Gaming and Leisure Properties (GLPI) Q3 2025 earnings summary
Event summary combining transcript, slides, and related documents.
Q3 2025 earnings summary
2 Nov, 2025Executive summary
Achieved record third quarter 2025 results with revenue, AFFO, and Adjusted EBITDA at all-time highs, driven by tenant diversification, recent acquisitions, and escalators.
Owns 68 properties across 20 states with a $20 billion enterprise value and 15,500 hotel rooms as of September 30, 2025.
Over $3 billion in announced transaction activity in the pipeline, with funding flexibility and a preference for debt financing given current equity valuation.
Significant progress in Chicago and Las Vegas development projects, with positive developments in partnerships, especially with Bally's.
Lease coverage ratios remain robust, with five major tenants (97% of cash rent) all above 1.8x.
Financial highlights
Q3 2025 total revenue rose 3.2% year-over-year to $397.6 million; AFFO increased 5.1% to $282.0 million; Adjusted EBITDA up 5.8% to $366.4 million.
Net income for Q3 2025 was $248.5 million, up from $190.1 million in Q3 2024.
Operating expenses for Q3 2025 decreased by $53.5 million, mainly due to a $65.0 million decline in provision for credit losses.
Issued $1.3 billion in new bonds and redeemed $975 million in 2026 maturities, raising over $680 million for development and acquisitions.
Quarterly dividend per share was $0.78 in Q3 2025.
Outlook and guidance
Full-year 2025 AFFO guidance increased to $1.115–$1.118 billion, or $3.86–$3.88 per diluted share, reflecting a slight increase from prior guidance.

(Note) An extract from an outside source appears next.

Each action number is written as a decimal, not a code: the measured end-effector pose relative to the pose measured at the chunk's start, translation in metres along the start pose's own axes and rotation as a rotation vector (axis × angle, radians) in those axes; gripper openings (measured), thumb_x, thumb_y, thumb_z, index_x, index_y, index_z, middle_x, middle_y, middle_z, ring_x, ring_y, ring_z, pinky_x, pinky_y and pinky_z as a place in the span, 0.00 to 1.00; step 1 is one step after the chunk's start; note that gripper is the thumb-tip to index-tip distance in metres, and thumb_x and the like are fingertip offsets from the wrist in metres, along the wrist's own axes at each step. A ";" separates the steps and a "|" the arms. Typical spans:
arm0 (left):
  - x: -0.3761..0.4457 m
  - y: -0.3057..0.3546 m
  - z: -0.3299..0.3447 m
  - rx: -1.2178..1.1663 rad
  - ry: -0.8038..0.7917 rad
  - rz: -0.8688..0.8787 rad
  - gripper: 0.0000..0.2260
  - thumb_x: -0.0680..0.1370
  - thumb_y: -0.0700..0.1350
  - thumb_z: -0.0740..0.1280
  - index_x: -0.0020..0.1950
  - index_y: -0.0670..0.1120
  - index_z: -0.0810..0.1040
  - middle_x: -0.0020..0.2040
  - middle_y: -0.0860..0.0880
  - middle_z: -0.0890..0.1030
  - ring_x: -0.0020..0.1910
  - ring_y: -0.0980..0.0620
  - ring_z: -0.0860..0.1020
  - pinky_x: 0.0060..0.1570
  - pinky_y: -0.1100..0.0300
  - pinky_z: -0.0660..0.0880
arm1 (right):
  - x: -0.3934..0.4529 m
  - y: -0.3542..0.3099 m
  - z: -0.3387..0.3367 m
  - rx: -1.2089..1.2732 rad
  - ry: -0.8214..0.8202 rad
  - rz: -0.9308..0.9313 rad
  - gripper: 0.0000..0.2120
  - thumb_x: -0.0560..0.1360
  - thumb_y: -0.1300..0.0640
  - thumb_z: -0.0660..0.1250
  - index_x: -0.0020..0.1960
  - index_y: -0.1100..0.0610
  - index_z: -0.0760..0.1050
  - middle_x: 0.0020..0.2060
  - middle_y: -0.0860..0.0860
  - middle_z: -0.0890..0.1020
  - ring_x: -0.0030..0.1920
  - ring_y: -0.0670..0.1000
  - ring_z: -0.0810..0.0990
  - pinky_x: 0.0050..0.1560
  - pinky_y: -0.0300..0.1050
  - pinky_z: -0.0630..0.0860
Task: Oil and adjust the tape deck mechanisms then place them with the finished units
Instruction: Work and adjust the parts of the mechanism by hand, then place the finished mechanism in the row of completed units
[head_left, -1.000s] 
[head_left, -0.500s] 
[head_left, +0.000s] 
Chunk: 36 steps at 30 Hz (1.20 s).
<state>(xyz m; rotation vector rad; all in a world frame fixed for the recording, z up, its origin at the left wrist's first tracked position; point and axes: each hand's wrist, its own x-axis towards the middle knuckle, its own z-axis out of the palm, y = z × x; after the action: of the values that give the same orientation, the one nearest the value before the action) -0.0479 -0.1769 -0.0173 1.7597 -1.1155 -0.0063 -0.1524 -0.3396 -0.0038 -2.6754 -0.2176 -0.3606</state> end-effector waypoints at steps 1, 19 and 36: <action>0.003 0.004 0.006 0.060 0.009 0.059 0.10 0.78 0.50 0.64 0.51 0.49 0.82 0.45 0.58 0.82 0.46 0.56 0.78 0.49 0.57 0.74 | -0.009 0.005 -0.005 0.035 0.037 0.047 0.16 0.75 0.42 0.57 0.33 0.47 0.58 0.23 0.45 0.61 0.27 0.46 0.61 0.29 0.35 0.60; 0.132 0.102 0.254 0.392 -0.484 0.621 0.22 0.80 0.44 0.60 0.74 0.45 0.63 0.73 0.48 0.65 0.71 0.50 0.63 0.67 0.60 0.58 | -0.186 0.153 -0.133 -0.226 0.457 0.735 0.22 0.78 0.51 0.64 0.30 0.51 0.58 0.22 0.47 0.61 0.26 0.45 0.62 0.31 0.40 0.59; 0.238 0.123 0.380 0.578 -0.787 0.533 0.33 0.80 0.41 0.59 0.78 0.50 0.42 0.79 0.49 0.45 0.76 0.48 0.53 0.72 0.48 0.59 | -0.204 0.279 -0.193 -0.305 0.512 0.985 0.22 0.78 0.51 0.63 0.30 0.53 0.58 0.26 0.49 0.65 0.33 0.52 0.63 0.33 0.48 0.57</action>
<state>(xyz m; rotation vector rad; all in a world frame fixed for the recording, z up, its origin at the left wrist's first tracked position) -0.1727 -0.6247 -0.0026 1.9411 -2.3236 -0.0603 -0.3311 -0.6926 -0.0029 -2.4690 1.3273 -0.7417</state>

Guidance includes impacts from Joliet and M Resort financings and $280 million in current development projects.
Management expects cash from operations, cash on hand, and available credit to be sufficient for debt service, funding commitments, capital expenditures, and dividends for the next 12 months and beyond.
Optionality to fund future commitments with current balance sheet and free cash flow.